9. Nervus XI (Aksesorius)
a. Memalingkan kepala
 Pasien disuruh memalingkan kepala, sementara pemeriksa memegang rahang pasien
untuk menahan gerakan tersebut
 Bila fungsi muskulusnya baik akan tampak konsistensinya yang keras
 Bila terdapat parese akan nampak kontur yang tidak menonjol;tampak konsistensi
yang keras dan kontur otot yang menonjol tegas
 Tetapi bila terdapat parese kontur otot tidak begitu jelas dan konsistensi otot pun
lemah, timbul asimetri/tortikolis
 Jika terdapat kelumpuhan bilateral, posisi kepala akan anterofleksi (menunduk).

b. Sikap bahu
 Kelumpuhan m. trapezius unilateral dapat diperlihatkan sikap bahu dan skapula
 Bahu sisi yang lumpuh akan lebih rendah dan bagian bawah skapula terletak lebih
dekat ke garis tengah daripada bagian atasnya.
 Pasien diminta mengangkat kedua bahunya, sedangkan pemeriksa menahan elevasi
bahu tersebut; jika gerakan elevasi tersebut lemah dan kontur otot tidak ada berarti
terdapat paresis
 Perhatikan kontur otot bahu, jelas atau tidak; apakah adan gangguan retraksi bahu dan
elevasi humerus.

10. Nervus XII (hipoglosus)


a. Artikulasi
 Pemeriksa dapat memerhatikan / mendengarkan pasien berbicara, apakah ada
disartria. Pada kelumpuhan unilateral disartria lebih jelas terlihat.
b. Menjulurkan lidah
 Pasien diminta menjulurkan lidahnya secara lurus
 Pada kelumpuhan unilateral lidah tidak dapat dikeluarkan secara lurus, tetapi
menyimpang ke sisi yang lumpuh karena terdorong oleh otot yang sehat. Bila
kelumpuhan sentral lidah tersebut masih dapat digerakkan ke kanan dan ke kiri.
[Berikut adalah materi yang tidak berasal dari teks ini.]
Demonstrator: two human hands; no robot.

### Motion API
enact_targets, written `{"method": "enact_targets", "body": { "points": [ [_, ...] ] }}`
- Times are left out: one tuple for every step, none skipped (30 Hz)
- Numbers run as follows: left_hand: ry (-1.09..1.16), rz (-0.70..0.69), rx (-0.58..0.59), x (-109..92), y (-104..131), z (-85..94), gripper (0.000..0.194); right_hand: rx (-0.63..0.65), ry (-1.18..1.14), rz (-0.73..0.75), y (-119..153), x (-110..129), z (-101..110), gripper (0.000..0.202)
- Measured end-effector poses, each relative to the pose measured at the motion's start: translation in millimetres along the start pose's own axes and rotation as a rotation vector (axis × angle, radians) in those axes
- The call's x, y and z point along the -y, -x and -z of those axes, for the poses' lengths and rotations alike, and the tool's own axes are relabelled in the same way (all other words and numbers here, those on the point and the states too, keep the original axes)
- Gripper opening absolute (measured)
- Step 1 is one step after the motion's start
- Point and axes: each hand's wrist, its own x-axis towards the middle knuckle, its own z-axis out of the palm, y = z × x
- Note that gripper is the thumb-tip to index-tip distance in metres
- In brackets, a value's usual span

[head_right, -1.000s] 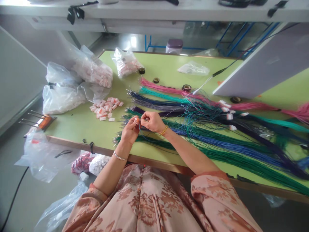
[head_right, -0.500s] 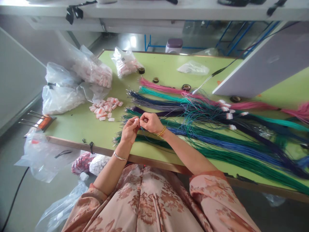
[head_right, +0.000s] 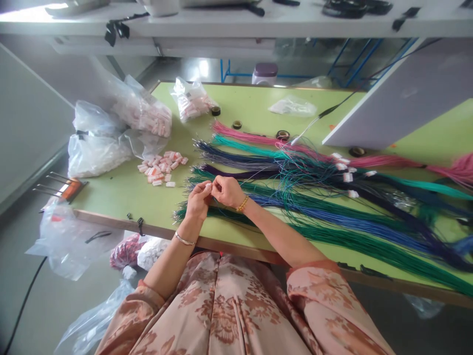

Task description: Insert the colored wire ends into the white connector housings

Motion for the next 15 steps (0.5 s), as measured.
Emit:
{"method": "enact_targets", "body": {
  "points": [
    [-0.01,-0.005,-0.008,1,1,-0.5,0.034,-0.01,0.034,0.01,1,0,-1,0.016],
    [-0.022,-0.008,-0.012,1,3,-1.2,0.034,-0.016,0.059,0.023,3,0,-1,0.016],
    [-0.035,-0.008,-0.012,0,5,-1.9,0.035,-0.014,0.066,0.036,4,-1,0,0.015],
    [-0.046,-0.004,-0.008,-1,6,-2.8,0.034,0.001,0.05,0.045,5,-1,2,0.015],
    [-0.055,0.003,0.002,-3,8,-4.0,0.034,0.029,0.014,0.051,5,-2,6,0.015],
    [-0.061,0.01,0.016,-6,8,-5.3,0.032,0.063,-0.032,0.054,3,-2,12,0.014],
    [-0.063,0.011,0.033,-10,9,-7.0,0.031,0.09,-0.08,0.055,-1,-4,20,0.015],
    [-0.061,0.005,0.046,-13,8,-8.9,0.03,0.104,-0.119,0.056,-7,-5,29,0.016],
    [-0.056,-0.004,0.058,-17,7,-11.2,0.029,0.1,-0.142,0.055,-16,-8,38,0.018],
    [-0.048,-0.015,0.07,-21,5,-13.7,0.028,0.073,-0.141,0.05,-27,-12,47,0.019],
    [-0.04,-0.026,0.082,-24,2,-16.6,0.028,0.037,-0.12,0.038,-41,-17,55,0.021],
    [-0.035,-0.032,0.092,-26,-1,-19.6,0.028,-0.006,-0.075,0.018,-55,-23,62,0.021],
    [-0.033,-0.032,0.102,-27,-4,-22.5,0.028,-0.034,-0.01,-0.017,-71,-30,65,0.019],
    [-0.031,-0.028,0.11,-27,-8,-25.3,0.029,-0.03,0.059,-0.062,-85,-37,67,0.018],
    [-0.029,-0.022,0.114,-27,-12,-27.4,0.029,-0.007,0.133,-0.108,-99,-45,65,0.016]
  ]
}}
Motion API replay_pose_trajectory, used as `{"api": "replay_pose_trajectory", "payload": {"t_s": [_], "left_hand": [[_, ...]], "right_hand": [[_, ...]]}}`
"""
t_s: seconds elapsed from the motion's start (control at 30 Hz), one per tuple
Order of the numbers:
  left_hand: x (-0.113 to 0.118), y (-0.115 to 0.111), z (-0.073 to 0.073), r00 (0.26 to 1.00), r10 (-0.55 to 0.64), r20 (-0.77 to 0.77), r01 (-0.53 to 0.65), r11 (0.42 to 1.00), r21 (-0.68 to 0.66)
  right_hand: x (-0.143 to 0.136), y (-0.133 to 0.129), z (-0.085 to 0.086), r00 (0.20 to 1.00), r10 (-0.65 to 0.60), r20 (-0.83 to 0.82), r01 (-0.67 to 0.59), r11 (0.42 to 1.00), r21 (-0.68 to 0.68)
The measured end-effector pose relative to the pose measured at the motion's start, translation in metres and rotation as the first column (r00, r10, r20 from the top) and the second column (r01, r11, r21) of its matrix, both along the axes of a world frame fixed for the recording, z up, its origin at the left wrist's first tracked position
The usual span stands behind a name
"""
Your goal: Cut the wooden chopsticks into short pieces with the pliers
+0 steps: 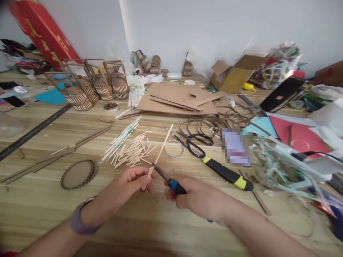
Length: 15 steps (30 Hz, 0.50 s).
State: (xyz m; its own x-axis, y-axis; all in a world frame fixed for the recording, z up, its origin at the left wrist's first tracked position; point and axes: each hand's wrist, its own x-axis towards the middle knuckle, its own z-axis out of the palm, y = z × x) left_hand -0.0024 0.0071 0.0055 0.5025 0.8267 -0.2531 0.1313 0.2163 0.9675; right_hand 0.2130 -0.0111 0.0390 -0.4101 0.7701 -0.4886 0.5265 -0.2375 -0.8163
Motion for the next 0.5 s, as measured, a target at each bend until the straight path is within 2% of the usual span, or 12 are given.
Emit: {"api": "replay_pose_trajectory", "payload": {"t_s": [0.23, 0.5], "left_hand": [[0.003, -0.003, 0.002, 0.993, -0.105, 0.045, 0.106, 0.994, -0.03], [0.004, -0.005, 0.0, 0.987, -0.147, 0.072, 0.149, 0.988, -0.034]], "right_hand": [[-0.013, 0.001, -0.002, 0.999, -0.027, -0.04, 0.026, 0.999, -0.043], [-0.018, 0.003, 0.001, 0.995, 0.034, -0.097, -0.034, 0.999, 0.003]]}}
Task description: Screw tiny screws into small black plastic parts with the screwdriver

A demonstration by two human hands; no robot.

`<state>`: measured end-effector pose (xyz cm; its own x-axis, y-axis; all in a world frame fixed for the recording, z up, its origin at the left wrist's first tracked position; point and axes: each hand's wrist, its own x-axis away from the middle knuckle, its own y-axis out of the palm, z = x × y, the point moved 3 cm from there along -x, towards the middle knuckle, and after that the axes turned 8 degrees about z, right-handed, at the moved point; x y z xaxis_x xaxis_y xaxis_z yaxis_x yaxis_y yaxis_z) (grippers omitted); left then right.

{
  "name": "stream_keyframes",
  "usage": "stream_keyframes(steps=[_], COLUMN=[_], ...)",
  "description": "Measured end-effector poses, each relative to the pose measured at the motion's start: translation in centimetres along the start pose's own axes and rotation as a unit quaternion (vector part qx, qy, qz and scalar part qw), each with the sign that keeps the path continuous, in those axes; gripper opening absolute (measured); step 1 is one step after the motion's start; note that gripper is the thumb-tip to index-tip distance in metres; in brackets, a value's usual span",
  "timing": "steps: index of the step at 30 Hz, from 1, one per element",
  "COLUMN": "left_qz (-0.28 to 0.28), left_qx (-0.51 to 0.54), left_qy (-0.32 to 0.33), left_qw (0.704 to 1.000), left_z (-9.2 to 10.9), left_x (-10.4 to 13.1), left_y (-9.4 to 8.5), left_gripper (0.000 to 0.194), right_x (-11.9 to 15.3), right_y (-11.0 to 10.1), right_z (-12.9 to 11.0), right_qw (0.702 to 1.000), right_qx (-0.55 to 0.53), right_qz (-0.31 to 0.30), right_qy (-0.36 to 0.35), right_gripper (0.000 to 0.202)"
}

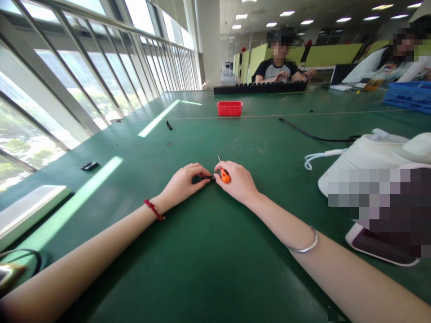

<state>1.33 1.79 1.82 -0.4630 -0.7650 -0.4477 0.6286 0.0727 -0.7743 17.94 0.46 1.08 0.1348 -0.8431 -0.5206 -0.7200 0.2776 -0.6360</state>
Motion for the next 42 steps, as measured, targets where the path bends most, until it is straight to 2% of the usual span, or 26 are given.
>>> stream_keyframes(steps=[6,12,18,23,26,28,32,35,42], left_qz=[-0.003,0.001,0.028,0.072,0.123,0.136,0.109,0.104,0.082], left_qx=[0.073,0.083,0.071,0.031,0.023,0.029,0.015,0.013,0.009], left_qy=[-0.026,-0.034,-0.024,-0.043,-0.078,-0.099,-0.078,-0.08,-0.073], left_qw=[0.997,0.996,0.997,0.996,0.989,0.985,0.991,0.991,0.994], left_z=[-0.9,-0.7,-0.6,-0.7,-1.3,-2.0,-3.0,-3.5,-3.2], left_x=[0.0,-0.2,0.0,0.1,0.0,-0.2,-0.5,-0.6,-0.5], left_y=[0.2,0.2,0.0,-0.2,-0.5,-0.8,-1.3,-1.5,-1.3], left_gripper=[0.017,0.013,0.012,0.011,0.011,0.014,0.016,0.016,0.016], right_x=[0.0,0.0,0.0,0.2,0.3,0.3,0.5,0.7,1.1], right_y=[0.2,0.1,0.2,-0.2,-0.8,-1.0,-1.4,-1.6,-1.6], right_z=[0.1,-0.2,-0.2,-0.4,-0.8,-1.2,-2.1,-2.6,-3.1], right_qw=[0.998,0.998,0.997,1.0,0.997,0.991,0.973,0.969,0.973], right_qx=[0.04,0.044,0.049,0.001,-0.046,-0.09,-0.164,-0.153,-0.141], right_qz=[-0.03,-0.034,-0.035,0.022,0.064,0.09,0.155,0.192,0.183], right_qy=[-0.024,-0.035,-0.038,-0.02,0.004,0.03,0.048,0.042,0.003], right_gripper=[0.008,0.008,0.011,0.012,0.017,0.022,0.013,0.01,0.011])
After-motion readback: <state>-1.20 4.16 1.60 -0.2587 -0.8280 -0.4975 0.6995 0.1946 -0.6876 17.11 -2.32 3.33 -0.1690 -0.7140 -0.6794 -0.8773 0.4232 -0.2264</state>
Bila
kelumpuhan perifer maka lidah tetap menyimpang ke sisi yang lumpuh dan tak dapat
bergerak ke sisi yang sehat.
c. Trofi otot lidah
 Pada kelumpuhan perifer, atrofi otot lebih cepat terjadi, tidak tampak lumpuh, tipis
dan berkeringat
 Pada kelumpuhan sentral atrofi otot tidak tampak (yang unilateral).
g. Fasikulasi lidah
 Fasikulasi merupakan kontraksi otot setempat yang halus, cepat, spontan dan sejenak.